_Problem description_: Copy every line of the data that contains the string "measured".

═══ Available data ═══

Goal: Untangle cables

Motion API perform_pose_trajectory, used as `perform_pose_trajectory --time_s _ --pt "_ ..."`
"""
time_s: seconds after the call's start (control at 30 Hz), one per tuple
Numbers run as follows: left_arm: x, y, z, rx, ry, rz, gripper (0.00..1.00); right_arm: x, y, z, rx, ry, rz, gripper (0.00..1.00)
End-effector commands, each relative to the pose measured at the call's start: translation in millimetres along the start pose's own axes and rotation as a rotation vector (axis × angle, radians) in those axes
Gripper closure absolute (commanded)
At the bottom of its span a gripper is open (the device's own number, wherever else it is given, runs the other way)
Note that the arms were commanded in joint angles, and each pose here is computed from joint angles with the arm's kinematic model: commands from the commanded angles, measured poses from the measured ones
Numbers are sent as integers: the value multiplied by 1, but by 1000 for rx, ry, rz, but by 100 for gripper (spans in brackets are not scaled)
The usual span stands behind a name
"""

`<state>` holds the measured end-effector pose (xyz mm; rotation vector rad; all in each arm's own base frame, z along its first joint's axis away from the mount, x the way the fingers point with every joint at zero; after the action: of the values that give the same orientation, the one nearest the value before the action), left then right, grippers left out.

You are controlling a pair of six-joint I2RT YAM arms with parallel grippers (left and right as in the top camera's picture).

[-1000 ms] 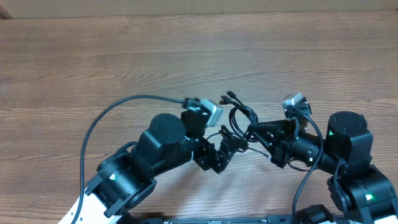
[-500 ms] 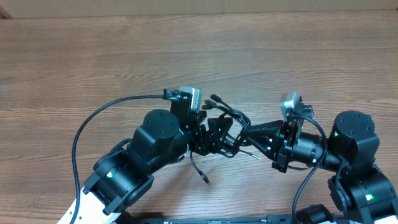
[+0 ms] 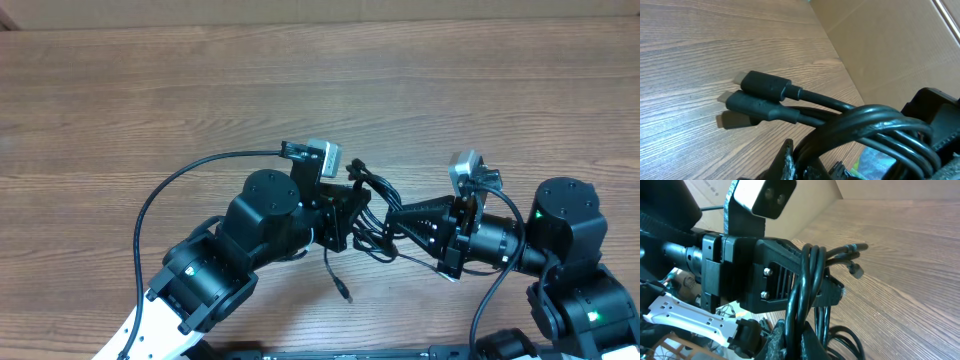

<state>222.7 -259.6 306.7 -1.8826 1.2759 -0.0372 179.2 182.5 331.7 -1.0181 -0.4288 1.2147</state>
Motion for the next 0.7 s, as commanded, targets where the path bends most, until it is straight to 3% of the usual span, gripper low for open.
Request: perform_pose_trajectory --time_s 0.0,0.1,0.23,0.53,0.57,0.63,0.67 --pt "-1 -10 7 20 -49 -41 96 -5 -8 6 -28 6 -24 96" --pt "-3 -10 24 -5 -144 -59 96 -5 -8 5 -28 12 -26 96" --pt "-10 -4 56 -191 -295 -78 96 -5 -9 4 -32 17 -28 96" --pt "-7 -4 44 -86 -224 -41 96 -6 -12 -16 -20 140 -52 96" --pt "-6 -5 41 -60 -208 -38 96 -7 -10 -18 -12 155 -47 93" --pt "-5 -6 34 -5 -171 -28 96 -8 -6 -25 8 190 -36 44" --pt "-5 -6 31 18 -155 -26 96 -8 -1 -29 2 215 -20 41"
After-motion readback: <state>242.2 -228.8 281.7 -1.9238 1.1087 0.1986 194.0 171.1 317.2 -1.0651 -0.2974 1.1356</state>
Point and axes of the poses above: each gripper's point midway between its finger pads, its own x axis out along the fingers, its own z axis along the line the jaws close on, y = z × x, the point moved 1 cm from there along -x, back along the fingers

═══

_Solution_:
End-effector commands, each relative to the pose measured at the call's start: translation in millimetres along the start pose's own axes and rotation as a rotation vector (axis × angle, radians) in those axes
Note that the arms were commanded in joint angles, and each pose here is computed from joint angles with the arm's kinematic model: commands from the commanded angles, measured poses from the measured ones
`<state>` holds the measured end-effector pose (xyz mm; rotation vector rad; all in each arm's own base frame, z along its first joint's axis away from the mount, x the way the fingers point with every joint at zero; after the action: of the values that give the same orientation, the one nearest the value before the action), left then right, grippers left out.

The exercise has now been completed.